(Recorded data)
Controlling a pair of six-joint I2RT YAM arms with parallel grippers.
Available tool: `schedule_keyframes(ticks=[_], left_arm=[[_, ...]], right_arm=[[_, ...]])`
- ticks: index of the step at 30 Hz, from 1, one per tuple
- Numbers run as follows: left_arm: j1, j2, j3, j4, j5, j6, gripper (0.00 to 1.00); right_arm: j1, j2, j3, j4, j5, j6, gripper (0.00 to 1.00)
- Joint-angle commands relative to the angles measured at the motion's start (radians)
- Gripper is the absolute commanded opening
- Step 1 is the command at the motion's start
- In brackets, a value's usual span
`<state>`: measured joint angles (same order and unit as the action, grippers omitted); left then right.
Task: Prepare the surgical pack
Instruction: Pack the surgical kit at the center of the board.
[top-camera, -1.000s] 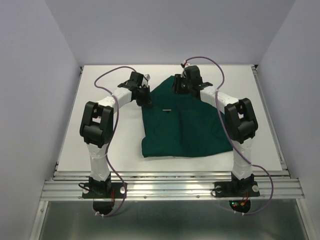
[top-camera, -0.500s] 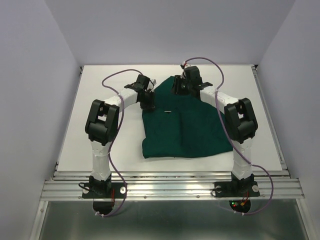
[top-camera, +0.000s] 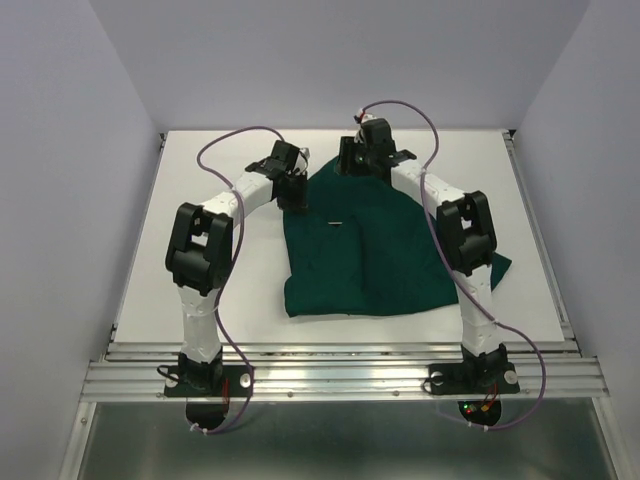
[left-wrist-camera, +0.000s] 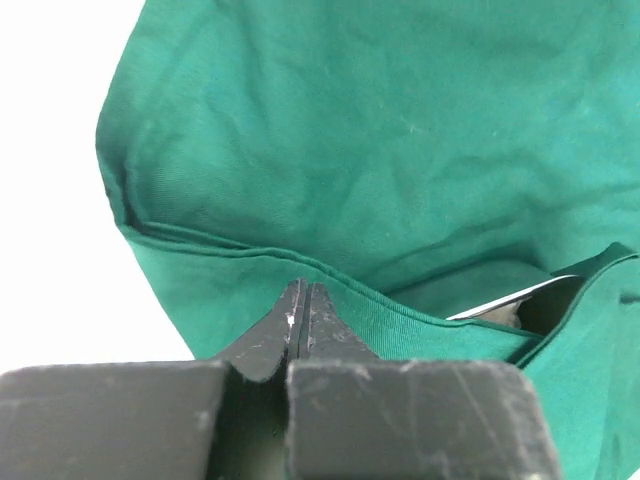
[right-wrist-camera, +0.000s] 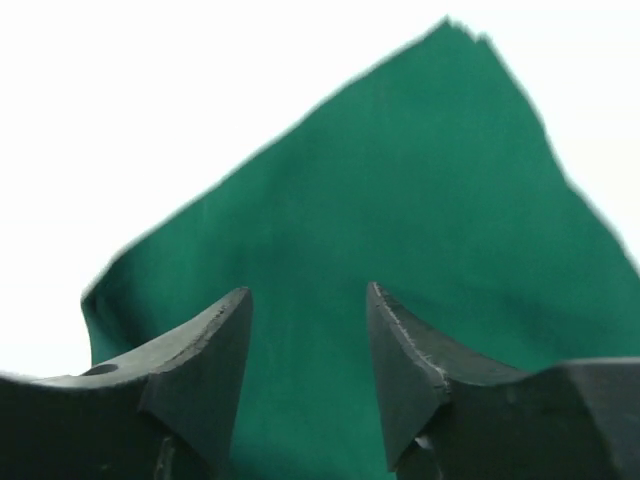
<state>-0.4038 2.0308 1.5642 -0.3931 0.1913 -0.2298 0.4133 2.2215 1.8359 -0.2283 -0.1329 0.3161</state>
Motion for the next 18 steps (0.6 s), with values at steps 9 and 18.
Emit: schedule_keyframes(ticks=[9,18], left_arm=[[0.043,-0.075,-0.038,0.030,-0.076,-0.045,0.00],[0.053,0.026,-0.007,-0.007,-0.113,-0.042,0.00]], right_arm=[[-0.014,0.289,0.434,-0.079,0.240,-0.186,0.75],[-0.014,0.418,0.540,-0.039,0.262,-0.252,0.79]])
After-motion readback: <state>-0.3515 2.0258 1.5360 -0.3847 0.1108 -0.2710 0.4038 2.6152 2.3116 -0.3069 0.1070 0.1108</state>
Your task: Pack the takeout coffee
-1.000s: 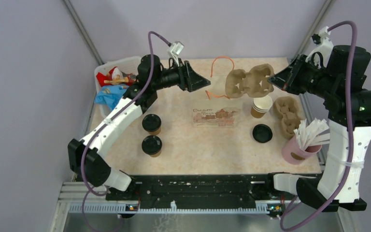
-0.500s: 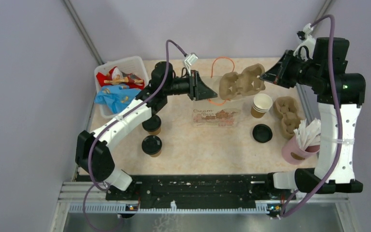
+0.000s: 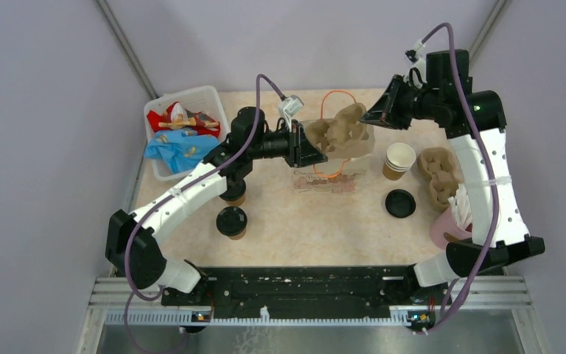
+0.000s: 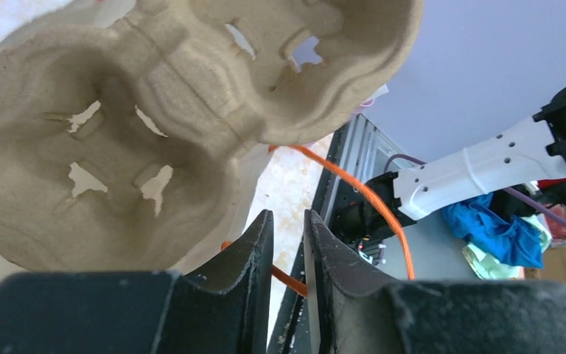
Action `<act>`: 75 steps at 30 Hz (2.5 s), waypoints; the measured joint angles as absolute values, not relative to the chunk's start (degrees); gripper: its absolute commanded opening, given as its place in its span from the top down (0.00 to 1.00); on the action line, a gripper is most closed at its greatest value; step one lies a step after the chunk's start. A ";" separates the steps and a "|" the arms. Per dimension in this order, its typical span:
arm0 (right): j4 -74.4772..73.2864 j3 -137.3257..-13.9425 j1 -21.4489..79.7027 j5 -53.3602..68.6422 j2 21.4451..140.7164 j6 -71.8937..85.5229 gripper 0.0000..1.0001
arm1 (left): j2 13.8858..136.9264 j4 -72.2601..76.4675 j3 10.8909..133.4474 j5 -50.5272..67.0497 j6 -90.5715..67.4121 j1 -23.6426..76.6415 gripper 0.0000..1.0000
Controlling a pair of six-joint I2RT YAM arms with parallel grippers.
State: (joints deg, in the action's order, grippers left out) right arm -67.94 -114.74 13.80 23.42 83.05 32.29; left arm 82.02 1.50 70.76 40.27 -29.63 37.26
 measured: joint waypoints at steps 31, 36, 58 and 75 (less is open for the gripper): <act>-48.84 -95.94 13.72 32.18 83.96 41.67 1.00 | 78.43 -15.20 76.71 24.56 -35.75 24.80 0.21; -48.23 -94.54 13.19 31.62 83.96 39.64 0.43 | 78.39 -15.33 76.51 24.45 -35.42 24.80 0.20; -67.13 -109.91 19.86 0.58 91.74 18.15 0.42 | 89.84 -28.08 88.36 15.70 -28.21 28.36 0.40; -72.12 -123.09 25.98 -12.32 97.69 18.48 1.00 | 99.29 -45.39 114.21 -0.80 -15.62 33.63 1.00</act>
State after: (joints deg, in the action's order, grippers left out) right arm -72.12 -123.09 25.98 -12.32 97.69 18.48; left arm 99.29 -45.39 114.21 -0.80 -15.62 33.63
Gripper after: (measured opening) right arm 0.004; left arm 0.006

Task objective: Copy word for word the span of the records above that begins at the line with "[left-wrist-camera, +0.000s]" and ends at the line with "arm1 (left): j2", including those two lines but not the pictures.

Solution to the exercise:
[left-wrist-camera, +0.000s] 
[right-wrist-camera, +0.000s] 
<state>-0.4038 2.0308 1.5642 -0.3931 0.1913 -0.2298 0.4133 2.2215 1.8359 -0.2283 -0.1329 0.3161</state>
Motion for the next 18 steps (0.6 s), with values at steps 9 and 18.
Emit: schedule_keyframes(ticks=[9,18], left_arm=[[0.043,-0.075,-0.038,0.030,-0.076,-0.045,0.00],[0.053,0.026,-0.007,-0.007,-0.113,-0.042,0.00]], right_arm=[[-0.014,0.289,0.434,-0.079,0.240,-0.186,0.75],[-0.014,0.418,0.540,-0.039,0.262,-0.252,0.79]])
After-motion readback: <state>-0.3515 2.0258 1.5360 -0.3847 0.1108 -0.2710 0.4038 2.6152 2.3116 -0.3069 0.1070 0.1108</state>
Your task: Pack the takeout coffee
-1.000s: 
-0.500s: 
+0.000s: 
+0.000s: 
Action `<act>`: 75 steps at 30 Hz (2.5 s), waypoints; the measured joint angles as absolute values, not relative to the chunk's start (degrees); gripper: its absolute commanded opening, given as its place in its span from the top down (0.00 to 1.00); on the action line, a gripper is most closed at its greatest value; step one lies a step after the chunk's start. A ";" separates the steps and a "|" the arms. Per dimension in this order, its typical span:
arm0 (right): j4 -74.4772..73.2864 j3 -137.3257..-13.9425 j1 -21.4489..79.7027 j5 -53.3602..68.6422 j2 21.4451..140.7164 j6 -71.8937..85.5229 gripper 0.0000..1.0001
arm1 (left): j2 13.8858..136.9264 j4 -72.2601..76.4675 j3 10.8909..133.4474 j5 -50.5272..67.0497 j6 -90.5715..67.4121 j1 -23.6426..76.6415 gripper 0.0000..1.0000

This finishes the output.